**Data excerpts**
****
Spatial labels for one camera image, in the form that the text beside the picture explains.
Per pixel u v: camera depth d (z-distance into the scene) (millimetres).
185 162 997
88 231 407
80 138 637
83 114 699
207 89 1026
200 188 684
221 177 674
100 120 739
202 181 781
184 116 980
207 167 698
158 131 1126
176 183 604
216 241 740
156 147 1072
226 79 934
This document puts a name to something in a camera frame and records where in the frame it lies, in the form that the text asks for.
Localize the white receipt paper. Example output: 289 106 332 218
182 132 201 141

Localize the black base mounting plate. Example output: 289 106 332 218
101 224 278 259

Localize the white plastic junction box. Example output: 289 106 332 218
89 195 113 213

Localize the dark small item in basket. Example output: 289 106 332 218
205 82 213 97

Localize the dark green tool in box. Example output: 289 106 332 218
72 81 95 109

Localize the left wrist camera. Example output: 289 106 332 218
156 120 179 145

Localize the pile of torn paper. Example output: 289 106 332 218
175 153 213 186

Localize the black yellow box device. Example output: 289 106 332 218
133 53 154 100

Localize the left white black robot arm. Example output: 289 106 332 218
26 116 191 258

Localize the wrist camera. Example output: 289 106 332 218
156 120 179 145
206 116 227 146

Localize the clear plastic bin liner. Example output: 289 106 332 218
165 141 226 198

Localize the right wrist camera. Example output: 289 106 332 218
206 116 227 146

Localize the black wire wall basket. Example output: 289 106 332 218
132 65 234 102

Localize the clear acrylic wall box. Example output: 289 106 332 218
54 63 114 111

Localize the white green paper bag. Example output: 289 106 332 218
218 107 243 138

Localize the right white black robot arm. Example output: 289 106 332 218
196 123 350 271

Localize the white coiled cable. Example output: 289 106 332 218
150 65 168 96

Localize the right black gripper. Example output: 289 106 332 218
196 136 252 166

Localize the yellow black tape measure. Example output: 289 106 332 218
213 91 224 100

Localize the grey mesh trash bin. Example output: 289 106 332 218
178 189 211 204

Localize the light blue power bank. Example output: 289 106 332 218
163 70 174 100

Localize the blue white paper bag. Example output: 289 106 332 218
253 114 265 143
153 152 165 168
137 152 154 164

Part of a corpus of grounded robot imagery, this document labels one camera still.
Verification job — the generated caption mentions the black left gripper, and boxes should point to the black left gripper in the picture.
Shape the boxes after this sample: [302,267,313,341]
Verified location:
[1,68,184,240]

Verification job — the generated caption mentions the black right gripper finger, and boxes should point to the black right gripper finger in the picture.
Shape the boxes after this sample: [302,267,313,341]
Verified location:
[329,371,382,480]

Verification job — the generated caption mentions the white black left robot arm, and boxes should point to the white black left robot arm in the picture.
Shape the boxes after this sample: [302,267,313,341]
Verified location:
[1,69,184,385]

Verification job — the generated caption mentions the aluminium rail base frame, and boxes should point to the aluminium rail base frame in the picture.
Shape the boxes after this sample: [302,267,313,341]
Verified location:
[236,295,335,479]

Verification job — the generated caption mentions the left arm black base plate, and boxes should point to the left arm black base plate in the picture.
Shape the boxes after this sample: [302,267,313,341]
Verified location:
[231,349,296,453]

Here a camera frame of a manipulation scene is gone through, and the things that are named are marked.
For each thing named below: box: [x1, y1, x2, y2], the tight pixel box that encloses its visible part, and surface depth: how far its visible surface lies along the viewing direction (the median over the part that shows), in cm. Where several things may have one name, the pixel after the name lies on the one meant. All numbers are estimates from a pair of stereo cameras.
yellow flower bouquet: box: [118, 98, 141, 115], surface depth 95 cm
****
Every entry should be output exactly as written, please.

**Solution for this problem**
Spatial labels for one camera image, in the form that the text beside the picture explains.
Per pixel u v: camera depth d (z-distance into the scene) (millimetres).
185 162 997
88 231 407
80 138 637
83 114 699
207 89 1026
200 188 684
221 177 674
100 120 739
202 181 781
184 116 980
207 167 698
158 131 1126
176 183 604
216 241 740
156 147 1072
226 79 934
This document puts a name to something in a camera frame and records where in the frame it lies, in the form that the text asks for.
Localize the white receipt paper. Example output: 289 106 332 218
182 132 201 141

Localize the black base mounting plate. Example output: 289 106 332 218
101 224 278 259

Localize the white plastic junction box. Example output: 289 106 332 218
89 195 113 213

Localize the dark small item in basket. Example output: 289 106 332 218
205 82 213 97

Localize the dark green tool in box. Example output: 289 106 332 218
72 81 95 109

Localize the left wrist camera. Example output: 289 106 332 218
156 120 179 145

Localize the pile of torn paper. Example output: 289 106 332 218
175 153 213 186

Localize the black yellow box device. Example output: 289 106 332 218
133 53 154 100

Localize the left white black robot arm. Example output: 289 106 332 218
26 116 191 258

Localize the wrist camera. Example output: 289 106 332 218
156 120 179 145
206 116 227 146

Localize the clear plastic bin liner. Example output: 289 106 332 218
165 141 226 198

Localize the right wrist camera. Example output: 289 106 332 218
206 116 227 146

Localize the black wire wall basket. Example output: 289 106 332 218
132 65 234 102

Localize the clear acrylic wall box. Example output: 289 106 332 218
54 63 114 111

Localize the white green paper bag. Example output: 289 106 332 218
218 107 243 138

Localize the right white black robot arm. Example output: 289 106 332 218
196 123 350 271

Localize the white coiled cable. Example output: 289 106 332 218
150 65 168 96

Localize the right black gripper. Example output: 289 106 332 218
196 136 252 166

Localize the yellow black tape measure. Example output: 289 106 332 218
213 91 224 100

Localize the grey mesh trash bin. Example output: 289 106 332 218
178 189 211 204

Localize the light blue power bank. Example output: 289 106 332 218
163 70 174 100

Localize the blue white paper bag. Example output: 289 106 332 218
253 114 265 143
153 152 165 168
137 152 154 164

Part of a corpus of grounded robot imagery, this document labels one camera still.
Verification job — the generated caption mentions the black left gripper, and boxes should point to the black left gripper in the picture.
Shape the boxes after this sample: [302,267,313,341]
Verified location:
[1,68,184,240]

Verification job — the generated caption mentions the black right gripper finger, and boxes should point to the black right gripper finger in the picture.
Shape the boxes after this sample: [302,267,313,341]
Verified location:
[329,371,382,480]

Verification job — the generated caption mentions the white black left robot arm, and boxes should point to the white black left robot arm in the picture.
Shape the boxes after this sample: [302,267,313,341]
Verified location:
[1,69,184,385]

Verification job — the generated caption mentions the aluminium rail base frame, and boxes should point to the aluminium rail base frame in the picture.
Shape the boxes after this sample: [302,267,313,341]
Verified location:
[236,295,335,479]

Verification job — the generated caption mentions the left arm black base plate, and boxes should point to the left arm black base plate in the picture.
Shape the boxes after this sample: [302,267,313,341]
Verified location:
[231,349,296,453]

Here a camera frame of a manipulation scene is gone through, and the things that are named are marked.
For each thing named below: box: [x1, y1, x2, y2], the tight pixel box that encloses its visible part, and surface depth: how far its visible surface lies along the viewing direction (the median over the part that shows), in cm. Where several things may have one name, the pixel after the name lies on the one meant. All numbers are estimates from a pair of stereo cameras.
yellow flower bouquet: box: [118, 98, 141, 115], surface depth 95 cm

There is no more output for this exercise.